**TASK INSTRUCTIONS:** Find each line of the entries with the string "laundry", please, and copy it.

**SOURCE RECORDS:**
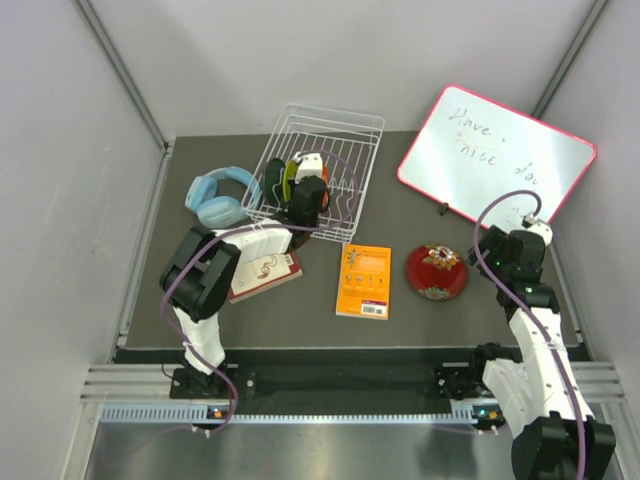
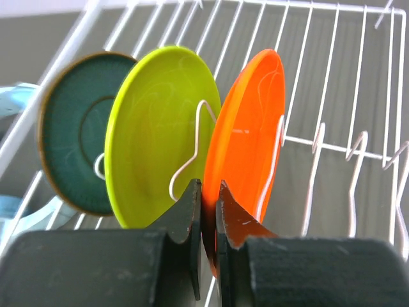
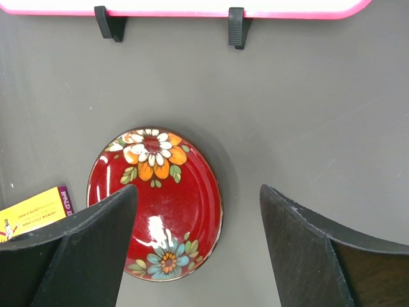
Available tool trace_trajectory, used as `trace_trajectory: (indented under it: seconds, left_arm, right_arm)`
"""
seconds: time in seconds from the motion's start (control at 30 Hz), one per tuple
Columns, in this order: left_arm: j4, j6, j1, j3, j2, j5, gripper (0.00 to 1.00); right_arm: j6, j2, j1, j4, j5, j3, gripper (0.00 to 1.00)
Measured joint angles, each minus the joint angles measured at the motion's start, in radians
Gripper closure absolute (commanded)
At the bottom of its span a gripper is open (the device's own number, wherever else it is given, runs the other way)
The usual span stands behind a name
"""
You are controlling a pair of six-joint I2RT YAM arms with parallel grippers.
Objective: Unload the plates from the dish rack
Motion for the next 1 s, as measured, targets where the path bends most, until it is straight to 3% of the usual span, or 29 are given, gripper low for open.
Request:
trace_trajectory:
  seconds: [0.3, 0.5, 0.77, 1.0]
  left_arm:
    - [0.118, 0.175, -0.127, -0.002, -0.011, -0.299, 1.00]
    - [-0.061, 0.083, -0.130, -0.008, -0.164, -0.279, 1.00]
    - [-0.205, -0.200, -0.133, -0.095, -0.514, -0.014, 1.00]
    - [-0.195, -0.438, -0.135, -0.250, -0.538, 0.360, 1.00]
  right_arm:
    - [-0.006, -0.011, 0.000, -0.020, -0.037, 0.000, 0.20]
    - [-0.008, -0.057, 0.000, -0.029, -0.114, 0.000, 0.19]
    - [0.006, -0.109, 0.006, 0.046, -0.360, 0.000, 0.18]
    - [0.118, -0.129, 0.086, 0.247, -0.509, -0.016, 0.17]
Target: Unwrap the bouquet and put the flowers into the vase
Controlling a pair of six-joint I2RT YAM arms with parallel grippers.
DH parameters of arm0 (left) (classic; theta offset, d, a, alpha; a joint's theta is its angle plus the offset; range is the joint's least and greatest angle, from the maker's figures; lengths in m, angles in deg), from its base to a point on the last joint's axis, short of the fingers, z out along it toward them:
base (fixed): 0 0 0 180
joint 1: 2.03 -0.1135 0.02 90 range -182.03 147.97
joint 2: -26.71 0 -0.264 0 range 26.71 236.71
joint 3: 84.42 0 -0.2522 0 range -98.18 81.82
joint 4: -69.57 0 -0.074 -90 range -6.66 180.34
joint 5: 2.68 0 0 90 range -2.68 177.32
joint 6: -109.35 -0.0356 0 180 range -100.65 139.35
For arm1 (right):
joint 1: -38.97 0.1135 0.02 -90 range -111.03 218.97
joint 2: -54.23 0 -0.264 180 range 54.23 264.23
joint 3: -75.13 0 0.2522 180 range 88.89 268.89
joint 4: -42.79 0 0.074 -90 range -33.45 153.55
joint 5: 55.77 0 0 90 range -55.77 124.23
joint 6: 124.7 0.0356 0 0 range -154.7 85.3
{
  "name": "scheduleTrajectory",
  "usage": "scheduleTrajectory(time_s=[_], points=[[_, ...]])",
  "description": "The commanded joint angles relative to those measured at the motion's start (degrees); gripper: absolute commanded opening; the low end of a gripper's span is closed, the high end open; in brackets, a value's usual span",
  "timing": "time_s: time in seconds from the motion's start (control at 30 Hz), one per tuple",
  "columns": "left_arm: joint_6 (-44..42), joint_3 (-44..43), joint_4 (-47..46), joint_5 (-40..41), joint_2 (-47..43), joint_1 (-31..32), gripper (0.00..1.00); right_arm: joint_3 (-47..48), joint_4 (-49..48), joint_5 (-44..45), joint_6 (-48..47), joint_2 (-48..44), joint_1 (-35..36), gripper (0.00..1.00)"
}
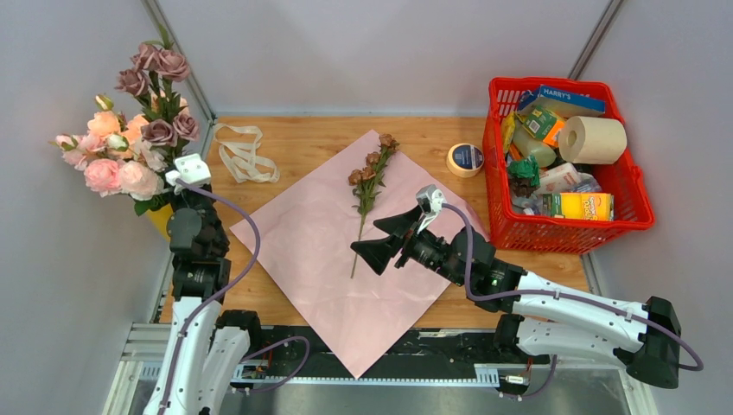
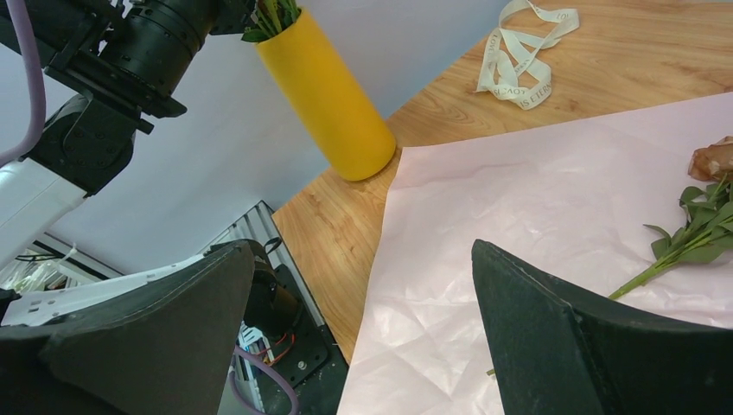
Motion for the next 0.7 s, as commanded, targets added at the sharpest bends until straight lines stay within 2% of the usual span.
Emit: scheduleTrajectory(time_s=[0.0, 0.17, 0.47, 0.5, 0.57, 0.6, 0.67], points=[[3.6, 1.5, -0.1, 3.4, 0.9, -1.0, 0.00, 1.1, 0.3, 1.0, -1.2, -1.0, 0.3, 1.00], [6.2, 2.7, 2.1, 8.7, 1.5, -1.2, 0.00, 1.2, 0.6, 1.4, -1.3, -0.9, 0.4, 1.00], [8.2, 2.9, 4.3, 9.2, 2.0, -1.2, 0.01, 1.3, 1.0, 1.7, -0.5, -1.2, 0.3, 1.00], [8.5, 2.7, 5.6, 9.3, 2.2, -1.2, 0.04, 1.3, 1.0, 1.7, -0.4, -1.1, 0.4, 1.00], [9.2, 1.9, 7.9, 8.6, 2.3, -1.2, 0.16, 1.4, 1.2, 1.7, -0.2, -1.1, 0.4, 1.00], [9.8, 0.8, 9.9, 7.7, 2.3, -1.2, 0.26, 1.4, 1.2, 1.9, -0.1, -1.0, 0.3, 1.00], [11.2, -1.0, 14.8, 5.0, 2.1, -1.2, 0.41, 1.6, 1.4, 2.4, 0.3, -0.8, 0.3, 1.00]])
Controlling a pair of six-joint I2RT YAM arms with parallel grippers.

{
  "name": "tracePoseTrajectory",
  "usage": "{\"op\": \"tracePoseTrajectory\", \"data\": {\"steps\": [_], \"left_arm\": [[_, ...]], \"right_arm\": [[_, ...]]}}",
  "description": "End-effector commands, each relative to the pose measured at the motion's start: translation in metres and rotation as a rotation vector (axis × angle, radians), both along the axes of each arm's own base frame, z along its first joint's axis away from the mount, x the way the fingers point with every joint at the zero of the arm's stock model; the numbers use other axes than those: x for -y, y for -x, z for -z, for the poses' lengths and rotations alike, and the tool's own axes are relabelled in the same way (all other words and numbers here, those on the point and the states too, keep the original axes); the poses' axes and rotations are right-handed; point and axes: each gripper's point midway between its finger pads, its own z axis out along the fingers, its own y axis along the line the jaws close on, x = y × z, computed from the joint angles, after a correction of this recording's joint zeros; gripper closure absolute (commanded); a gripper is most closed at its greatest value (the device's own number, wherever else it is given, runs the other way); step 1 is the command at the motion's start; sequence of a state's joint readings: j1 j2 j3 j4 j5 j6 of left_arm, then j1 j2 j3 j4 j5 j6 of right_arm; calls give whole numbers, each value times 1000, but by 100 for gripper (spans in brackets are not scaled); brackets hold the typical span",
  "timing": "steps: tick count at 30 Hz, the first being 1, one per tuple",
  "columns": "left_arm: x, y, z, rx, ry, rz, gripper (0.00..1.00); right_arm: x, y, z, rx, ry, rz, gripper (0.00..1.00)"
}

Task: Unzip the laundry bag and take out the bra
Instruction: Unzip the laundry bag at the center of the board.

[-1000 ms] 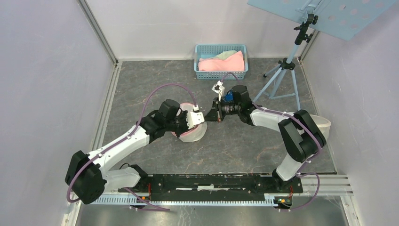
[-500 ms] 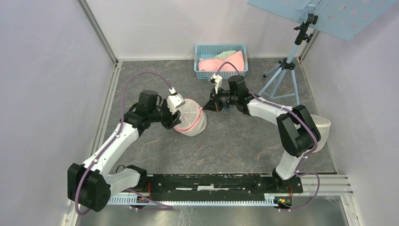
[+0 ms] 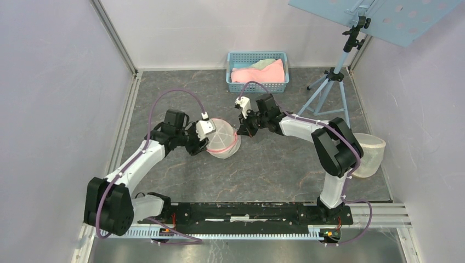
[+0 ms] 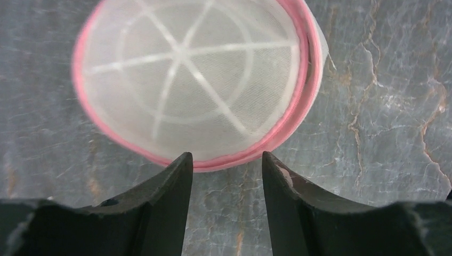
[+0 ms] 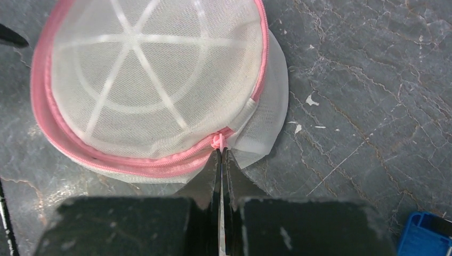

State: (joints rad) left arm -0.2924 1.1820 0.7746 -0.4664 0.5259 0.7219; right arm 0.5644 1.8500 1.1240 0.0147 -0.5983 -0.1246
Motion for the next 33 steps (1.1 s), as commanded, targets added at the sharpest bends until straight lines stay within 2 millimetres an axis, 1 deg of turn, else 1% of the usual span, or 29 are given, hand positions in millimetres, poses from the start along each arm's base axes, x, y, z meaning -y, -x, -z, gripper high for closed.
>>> {"op": "tracePoseTrajectory", "data": {"steps": [1, 5, 6, 9, 11, 13, 15, 16, 18, 20, 21, 24, 25, 26, 27, 30, 32, 33], "left_arm": [[11, -7, 14, 101, -62, 115, 40], [27, 3, 26, 148, -123, 184, 34], [28, 4, 29, 163, -144, 194, 33], [36, 11, 34, 197, -185, 212, 32], [38, 13, 33, 204, -189, 209, 32], [37, 17, 31, 186, -186, 181, 32], [35, 25, 26, 143, -177, 171, 31], [35, 32, 23, 109, -161, 172, 31], [37, 47, 12, 55, -112, 177, 30], [39, 55, 0, 33, -65, 170, 29], [40, 57, -7, 34, -45, 157, 29], [39, 52, -19, 40, -19, 103, 28], [38, 47, -22, 43, -12, 79, 27], [39, 40, -26, 54, -7, 56, 27], [39, 34, -28, 65, -6, 36, 26], [42, 16, -31, 102, -20, 6, 25], [42, 3, -29, 133, -40, -7, 24], [43, -1, -28, 142, -49, -3, 23]], "right_arm": [[-6, -11, 0, 69, 29, -16, 100], [-8, -10, 3, 71, 31, -21, 100], [-9, -10, 4, 72, 32, -22, 100], [-10, -8, 6, 67, 32, -29, 100], [-11, -6, 6, 63, 33, -34, 98], [-12, -5, 3, 57, 27, -46, 86], [-11, -1, -4, 44, 32, -67, 77], [-11, 0, -11, 45, 26, -75, 73], [-10, 1, -27, 56, 9, -80, 61], [-7, 0, -44, 69, -9, -68, 48], [-4, 1, -51, 71, -21, -59, 43], [8, -2, -67, 53, -52, -3, 33], [13, -2, -68, 32, -62, 24, 30], [18, 0, -69, 6, -72, 46, 22], [21, 3, -68, -15, -85, 58, 19], [24, 22, -64, -97, -130, 73, 19], [21, 37, -58, -177, -166, 75, 22], [18, 41, -56, -200, -180, 72, 23]]}}
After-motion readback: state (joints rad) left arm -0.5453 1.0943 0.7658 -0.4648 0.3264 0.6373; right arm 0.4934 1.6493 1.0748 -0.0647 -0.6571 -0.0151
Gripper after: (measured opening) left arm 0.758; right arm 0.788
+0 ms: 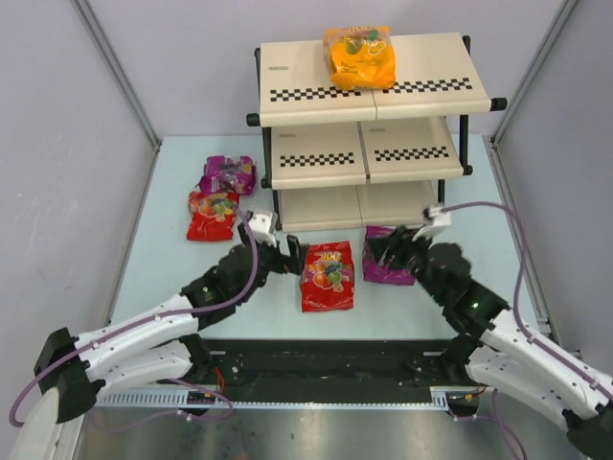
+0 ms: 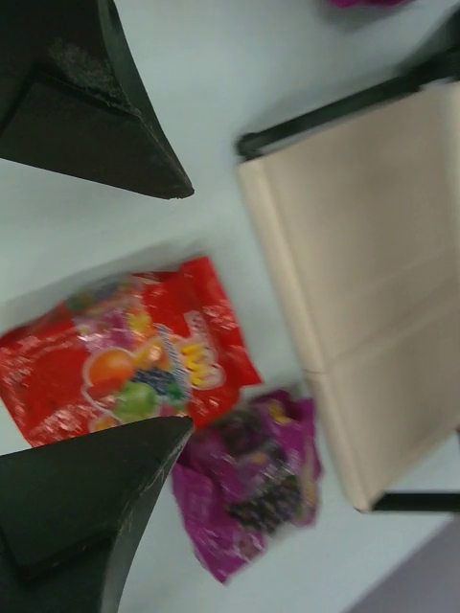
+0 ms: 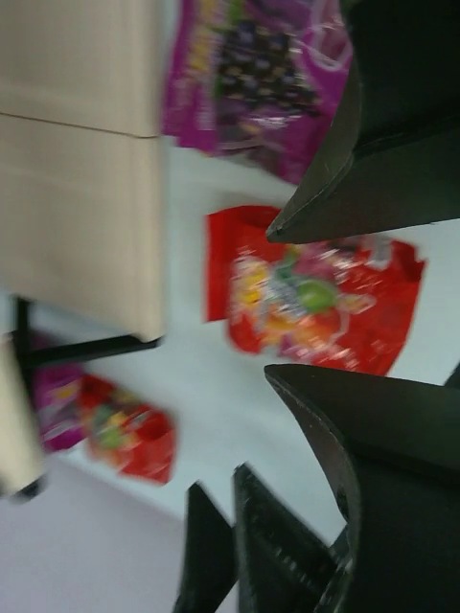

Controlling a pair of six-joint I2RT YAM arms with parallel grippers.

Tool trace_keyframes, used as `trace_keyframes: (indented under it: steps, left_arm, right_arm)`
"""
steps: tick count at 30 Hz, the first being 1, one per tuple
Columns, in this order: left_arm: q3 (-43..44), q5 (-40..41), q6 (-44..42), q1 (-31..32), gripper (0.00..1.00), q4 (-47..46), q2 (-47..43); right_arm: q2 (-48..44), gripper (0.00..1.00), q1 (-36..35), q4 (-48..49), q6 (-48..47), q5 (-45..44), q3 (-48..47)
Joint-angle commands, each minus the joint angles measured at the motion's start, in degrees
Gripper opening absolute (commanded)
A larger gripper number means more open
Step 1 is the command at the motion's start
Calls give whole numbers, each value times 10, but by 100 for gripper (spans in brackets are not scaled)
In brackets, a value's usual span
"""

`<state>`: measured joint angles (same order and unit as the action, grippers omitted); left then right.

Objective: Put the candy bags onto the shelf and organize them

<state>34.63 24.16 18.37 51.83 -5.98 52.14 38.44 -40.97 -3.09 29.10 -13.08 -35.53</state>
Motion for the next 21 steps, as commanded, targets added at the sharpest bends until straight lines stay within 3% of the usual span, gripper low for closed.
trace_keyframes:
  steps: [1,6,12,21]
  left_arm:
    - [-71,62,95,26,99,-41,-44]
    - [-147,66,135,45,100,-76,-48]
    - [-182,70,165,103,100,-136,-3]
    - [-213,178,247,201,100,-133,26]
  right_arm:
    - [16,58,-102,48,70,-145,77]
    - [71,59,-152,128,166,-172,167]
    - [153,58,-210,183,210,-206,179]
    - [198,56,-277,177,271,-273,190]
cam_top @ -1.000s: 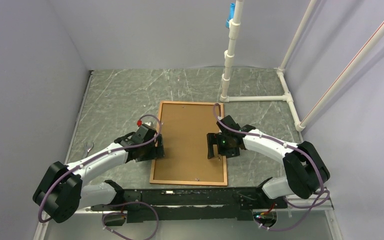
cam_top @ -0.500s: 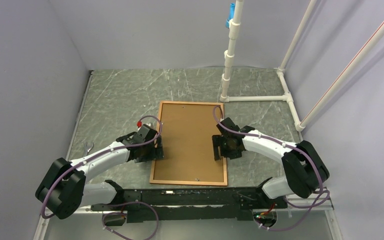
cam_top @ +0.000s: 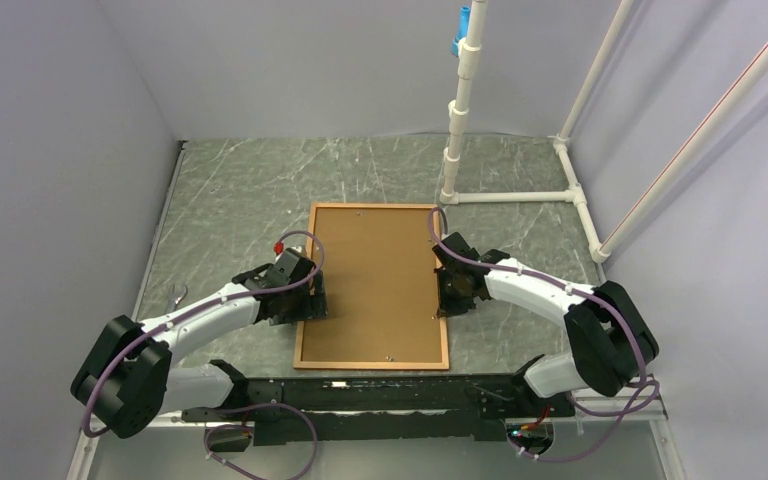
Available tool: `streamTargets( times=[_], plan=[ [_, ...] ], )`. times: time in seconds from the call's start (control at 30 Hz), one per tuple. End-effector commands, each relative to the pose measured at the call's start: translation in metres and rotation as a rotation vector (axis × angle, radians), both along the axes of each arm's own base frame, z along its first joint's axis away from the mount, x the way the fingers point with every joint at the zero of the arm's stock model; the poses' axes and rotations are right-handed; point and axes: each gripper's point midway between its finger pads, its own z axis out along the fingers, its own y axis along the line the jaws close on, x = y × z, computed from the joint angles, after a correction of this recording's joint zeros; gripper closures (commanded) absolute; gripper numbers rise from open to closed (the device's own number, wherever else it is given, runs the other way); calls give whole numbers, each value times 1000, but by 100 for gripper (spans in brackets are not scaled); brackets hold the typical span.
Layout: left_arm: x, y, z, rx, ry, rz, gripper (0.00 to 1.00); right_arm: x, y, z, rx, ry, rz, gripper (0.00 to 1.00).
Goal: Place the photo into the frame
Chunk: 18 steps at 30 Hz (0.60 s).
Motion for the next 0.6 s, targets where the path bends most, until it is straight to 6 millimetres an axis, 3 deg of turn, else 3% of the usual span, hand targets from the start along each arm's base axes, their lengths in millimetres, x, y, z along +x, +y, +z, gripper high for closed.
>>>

**EXPECTED OUTPUT:**
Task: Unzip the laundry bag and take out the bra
Instruction: Unzip the laundry bag at the center of the board.

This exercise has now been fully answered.